WHAT THE TASK REQUIRES >> Look below and pull out each line with the word "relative".

(Items listed in a dataset)
**********

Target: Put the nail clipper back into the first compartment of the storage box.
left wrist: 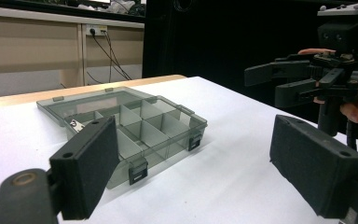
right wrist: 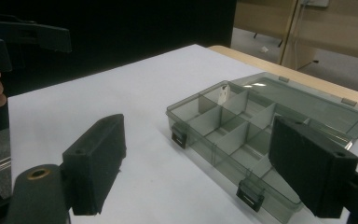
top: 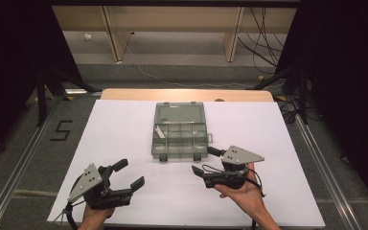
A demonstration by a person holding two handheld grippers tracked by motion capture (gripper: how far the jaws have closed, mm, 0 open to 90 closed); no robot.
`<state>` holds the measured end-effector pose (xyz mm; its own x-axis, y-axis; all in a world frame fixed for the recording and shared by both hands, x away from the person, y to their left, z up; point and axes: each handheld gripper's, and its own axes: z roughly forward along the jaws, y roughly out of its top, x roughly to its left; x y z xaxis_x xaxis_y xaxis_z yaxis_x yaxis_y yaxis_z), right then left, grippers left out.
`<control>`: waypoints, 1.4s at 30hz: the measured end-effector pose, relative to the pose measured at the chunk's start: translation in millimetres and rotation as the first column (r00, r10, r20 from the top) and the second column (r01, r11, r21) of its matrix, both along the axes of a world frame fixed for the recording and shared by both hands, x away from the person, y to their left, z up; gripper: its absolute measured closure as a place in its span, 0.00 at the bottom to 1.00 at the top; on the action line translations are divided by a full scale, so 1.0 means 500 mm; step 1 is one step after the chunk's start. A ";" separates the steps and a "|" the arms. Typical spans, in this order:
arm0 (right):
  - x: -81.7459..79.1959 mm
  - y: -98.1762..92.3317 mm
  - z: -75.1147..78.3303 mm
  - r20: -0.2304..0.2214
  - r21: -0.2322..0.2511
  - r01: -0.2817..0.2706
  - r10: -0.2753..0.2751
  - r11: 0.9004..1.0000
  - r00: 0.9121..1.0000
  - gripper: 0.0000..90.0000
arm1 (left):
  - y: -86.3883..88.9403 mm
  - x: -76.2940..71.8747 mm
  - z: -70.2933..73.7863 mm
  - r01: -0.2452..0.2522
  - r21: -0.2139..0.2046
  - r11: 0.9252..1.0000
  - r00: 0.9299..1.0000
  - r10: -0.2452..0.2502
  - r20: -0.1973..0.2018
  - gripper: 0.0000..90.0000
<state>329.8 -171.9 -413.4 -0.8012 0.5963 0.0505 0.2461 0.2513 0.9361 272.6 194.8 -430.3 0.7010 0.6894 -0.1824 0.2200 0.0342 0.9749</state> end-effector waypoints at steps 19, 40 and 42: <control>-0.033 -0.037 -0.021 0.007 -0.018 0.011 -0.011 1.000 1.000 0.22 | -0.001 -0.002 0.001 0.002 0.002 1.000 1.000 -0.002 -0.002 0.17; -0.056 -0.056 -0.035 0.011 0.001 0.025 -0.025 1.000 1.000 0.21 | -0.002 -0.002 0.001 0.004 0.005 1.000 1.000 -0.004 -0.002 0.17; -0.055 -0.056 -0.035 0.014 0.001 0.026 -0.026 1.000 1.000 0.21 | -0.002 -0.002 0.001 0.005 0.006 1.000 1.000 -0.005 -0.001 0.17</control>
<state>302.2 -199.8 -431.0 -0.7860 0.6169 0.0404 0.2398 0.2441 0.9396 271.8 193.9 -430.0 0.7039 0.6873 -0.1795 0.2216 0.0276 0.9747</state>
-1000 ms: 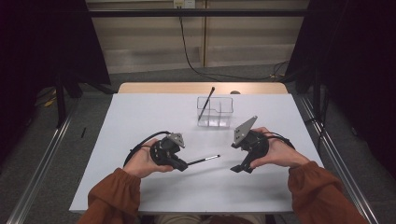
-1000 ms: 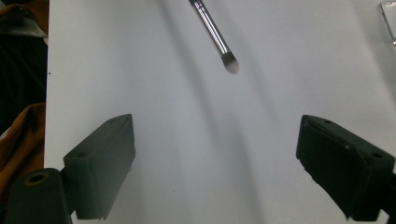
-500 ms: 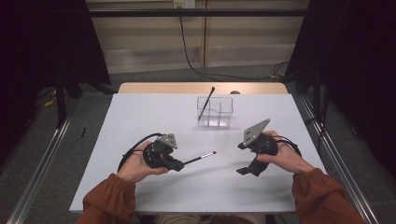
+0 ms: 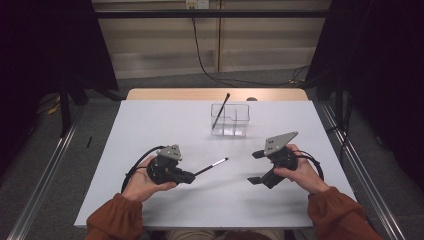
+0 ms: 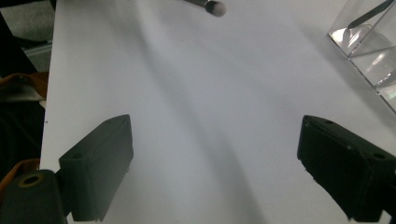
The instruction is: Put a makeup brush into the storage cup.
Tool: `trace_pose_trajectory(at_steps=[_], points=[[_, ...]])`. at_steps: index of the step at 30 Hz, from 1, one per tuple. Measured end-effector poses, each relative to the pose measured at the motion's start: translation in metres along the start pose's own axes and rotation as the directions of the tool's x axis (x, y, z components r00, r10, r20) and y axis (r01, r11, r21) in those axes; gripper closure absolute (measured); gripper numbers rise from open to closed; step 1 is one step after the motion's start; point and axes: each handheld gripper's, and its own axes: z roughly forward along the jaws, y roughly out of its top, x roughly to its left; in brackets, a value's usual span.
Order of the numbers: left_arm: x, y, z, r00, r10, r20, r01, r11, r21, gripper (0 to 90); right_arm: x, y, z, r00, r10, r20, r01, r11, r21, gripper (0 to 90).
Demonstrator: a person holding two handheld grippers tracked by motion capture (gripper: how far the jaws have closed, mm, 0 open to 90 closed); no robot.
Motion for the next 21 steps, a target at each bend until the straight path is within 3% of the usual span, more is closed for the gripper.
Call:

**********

RESPONSE TO THE TASK >>
`<control>`: waypoints, 1.4s at 30hz: the measured end-effector pose, relative to the pose measured at the chunk's start: translation in millimetres and rotation as the first column (r00, r10, r20 from the top) and the second column (r01, r11, r21) of its matrix, both along the axes of a world frame fixed for the recording and shared by both hands, x away from the person, y to their left, z up; gripper: its absolute measured closure as a place in its span, 0.00 at the bottom to 1.00 at the top; on the action line translations are divided by a full scale, so 1.0 means 500 mm; step 1 is one step after the chunk's start. A ";" separates the steps and a "|" the arms. Typical spans, in this order:
Tool: `trace_pose_trajectory(at_steps=[_], points=[[_, ...]])`. at_steps: index of the step at 30 Hz, from 1, one per tuple. Measured end-effector poses, each relative to the pose measured at the motion's start: translation in metres along the start pose's own axes and rotation as the directions of the tool's x axis (x, y, z components r00, r10, r20) and y axis (r01, r11, r21) in those axes; gripper closure absolute (measured); gripper numbers rise from open to closed; step 1 is one step after the motion's start; point and axes: each handheld gripper's, and its own axes: z roughly forward along the jaws, y roughly out of its top, x roughly to its left; in brackets, a value's usual span.

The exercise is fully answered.